# Flat White vs Latte



## Gangstarrrrr (Mar 4, 2013)

What is the main difference in these 2 drinks? I thought it was simply a double espresso in both followed by differing amounts of microfoam? With a latte being larger than a flat white?

On a side note, went to a small coffee shop called the little one in primrose hill. They were using Monmouth beans with a linea (i think) and a robur grinder. Double espresso for me, flat white for the missus. Double espresso wasn't anything remarkable, nice enough. The flat white was very nice, a lovely caramel flavour.


----------



## glevum (Apr 4, 2013)

My favourite is a Triple espresso with 10 fl oz well made microfoam


----------



## Mrboots2u (May 10, 2013)

Volume ? ( flat white , double shot , 5 oz in total ? ) , even less foam ( than a latte ) , served in a cup ( latte in a glass lol ) . Perhaps an antipodean will appear and give us the true definition lol.


----------



## 4085 (Nov 23, 2012)

Firstly, a latte, you pour the shot into the milk where as a cappa is the other way round. Not sure about flat whites but it will just be a question of presenting a drink a different way made with different volumes. Something tells me that a flat white is also shorter, where as latte start of at an americam 5 gallon bucket and work down!


----------



## garydyke1 (Mar 9, 2011)

Generally find

Latte = double shot, 8-10oz thin-ish microfoam. Latte art.

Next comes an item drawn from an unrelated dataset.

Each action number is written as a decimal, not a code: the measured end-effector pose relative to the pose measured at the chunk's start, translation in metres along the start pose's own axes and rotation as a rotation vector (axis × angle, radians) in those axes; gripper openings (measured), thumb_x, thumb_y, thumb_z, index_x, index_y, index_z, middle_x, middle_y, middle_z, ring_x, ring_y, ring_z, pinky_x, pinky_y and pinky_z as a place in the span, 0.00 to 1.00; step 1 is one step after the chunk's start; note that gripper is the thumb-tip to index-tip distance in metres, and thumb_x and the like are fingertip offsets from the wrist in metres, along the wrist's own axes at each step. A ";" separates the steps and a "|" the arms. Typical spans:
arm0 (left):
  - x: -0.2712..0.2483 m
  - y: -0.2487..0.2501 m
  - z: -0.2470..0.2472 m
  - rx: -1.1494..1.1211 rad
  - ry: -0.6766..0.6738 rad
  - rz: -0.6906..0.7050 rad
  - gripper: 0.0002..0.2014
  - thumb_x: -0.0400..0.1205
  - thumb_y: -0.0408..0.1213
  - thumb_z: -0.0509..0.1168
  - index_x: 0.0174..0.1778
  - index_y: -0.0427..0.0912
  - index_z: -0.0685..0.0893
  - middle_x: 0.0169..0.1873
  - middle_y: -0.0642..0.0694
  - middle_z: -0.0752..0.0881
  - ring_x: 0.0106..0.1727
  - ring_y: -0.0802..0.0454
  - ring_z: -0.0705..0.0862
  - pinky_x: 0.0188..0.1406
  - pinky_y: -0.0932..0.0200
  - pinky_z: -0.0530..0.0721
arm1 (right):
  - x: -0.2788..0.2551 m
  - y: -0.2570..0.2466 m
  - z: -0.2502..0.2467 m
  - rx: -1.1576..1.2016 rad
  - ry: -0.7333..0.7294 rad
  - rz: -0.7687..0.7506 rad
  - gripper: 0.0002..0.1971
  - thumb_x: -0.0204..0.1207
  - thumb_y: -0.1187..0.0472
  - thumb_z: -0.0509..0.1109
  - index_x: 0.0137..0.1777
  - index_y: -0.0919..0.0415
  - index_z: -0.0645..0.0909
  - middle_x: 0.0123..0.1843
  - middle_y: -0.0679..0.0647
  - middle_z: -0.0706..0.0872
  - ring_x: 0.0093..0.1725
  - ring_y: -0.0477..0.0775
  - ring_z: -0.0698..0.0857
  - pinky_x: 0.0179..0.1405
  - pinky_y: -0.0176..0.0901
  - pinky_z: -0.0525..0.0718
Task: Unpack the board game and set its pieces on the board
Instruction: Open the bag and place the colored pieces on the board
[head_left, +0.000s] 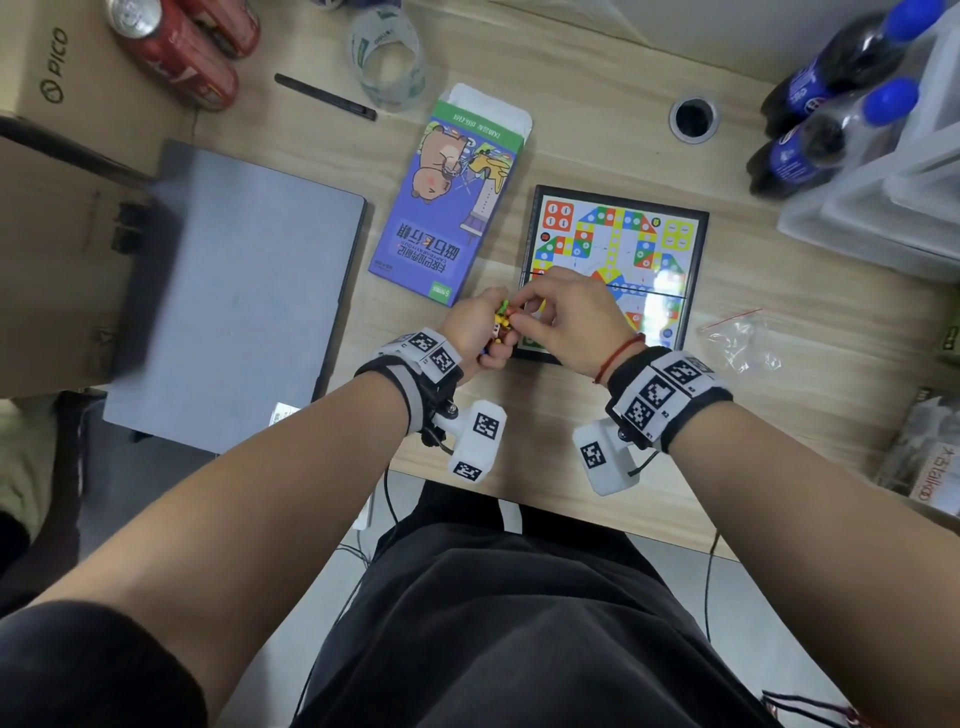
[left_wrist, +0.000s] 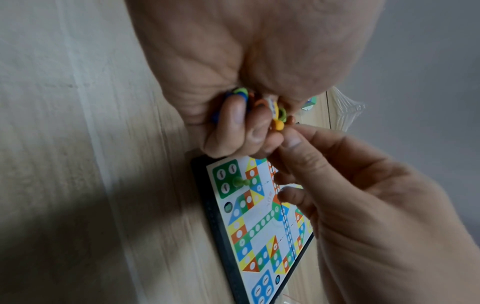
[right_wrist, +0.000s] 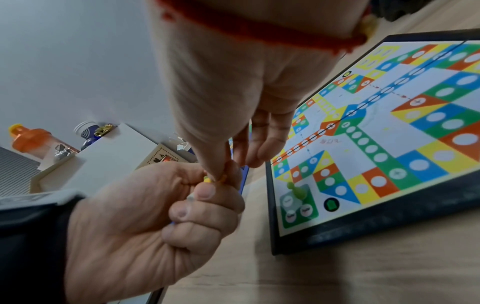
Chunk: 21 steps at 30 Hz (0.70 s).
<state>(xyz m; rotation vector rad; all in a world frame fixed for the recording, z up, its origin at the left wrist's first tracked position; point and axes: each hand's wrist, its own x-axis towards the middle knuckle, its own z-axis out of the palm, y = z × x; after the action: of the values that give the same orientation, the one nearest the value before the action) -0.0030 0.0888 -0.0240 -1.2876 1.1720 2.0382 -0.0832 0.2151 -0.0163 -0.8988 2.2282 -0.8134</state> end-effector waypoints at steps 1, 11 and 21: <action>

Flat white = double shot, 5-6oz thin microfoam. Latte art.


----------



## TonyW (Jul 17, 2012)

There was an Australian barista working at Waves Cafe on the seafront in Scarborough last year. One day she made a flat wife for my wife and a latte for me, both with impressive latte art. We were both surprised to find that the flat white didn't just taste a bit stronger, it had quite a different mouth feel. I was a bit of a coffee noob at the time, and still am, so didn't really understand her explanation, but she certainly talked about subtly different microfoam which seems to tally with Garydyke1's comment above.


----------



## bignorry (Mar 19, 2013)

flat white is like a long black with milk instead of water.


----------



## shrink (Nov 12, 2012)

Flat white, as many have said is around 5-6oz with microfoam slightly thinner than a latte, so that there's barely a head of foam on the drink. Typically made with a double ristretto. It's my drink of choice and is a great benchmark for judging the quality of a coffee shop.


----------



## gmason (Aug 9, 2012)

Just spent the last week in London and 8 out of 10 flat whites I ordered across the West-end - City were pretty much indistinguishable from lattes or 'thin' cappuccinos. Only Taylor St. and Kaffeine delivered in respect of the places I tried. As Shrink states, it really is a good benchmark in terms of quality/skill.


----------



## CoffeeDiva (May 9, 2013)

shrink said:


> Flat white, as many have said is around 5-6oz with microfoam slightly thinner than a latte, so that there's barely a head of foam on the drink. Typically made with a double ristretto. It's my drink of choice and is a great benchmark for judging the quality of a coffee shop.


In terms of making these at home what do folk do? I know its personal taste, but just interested. E.g. do people end up using more ristretto brew ratios for lattes/cappas as well as the flat whites or do you lengthen it out to an espresso for these? Or conversely do others use espresso ratio type shots for their 5-6oz drink?


----------



## Geordie Boy (Nov 26, 2012)

I have 5oz cups and use around 1.5oz of espresso, filling the rest with microfoam to keep the 1/3-2/3 ratio approximately correct


----------



## shrink (Nov 12, 2012)

Yep I would err towards ristretto double at home.. So between 1 to 1.5oz ish, topped up with steamed milk.


----------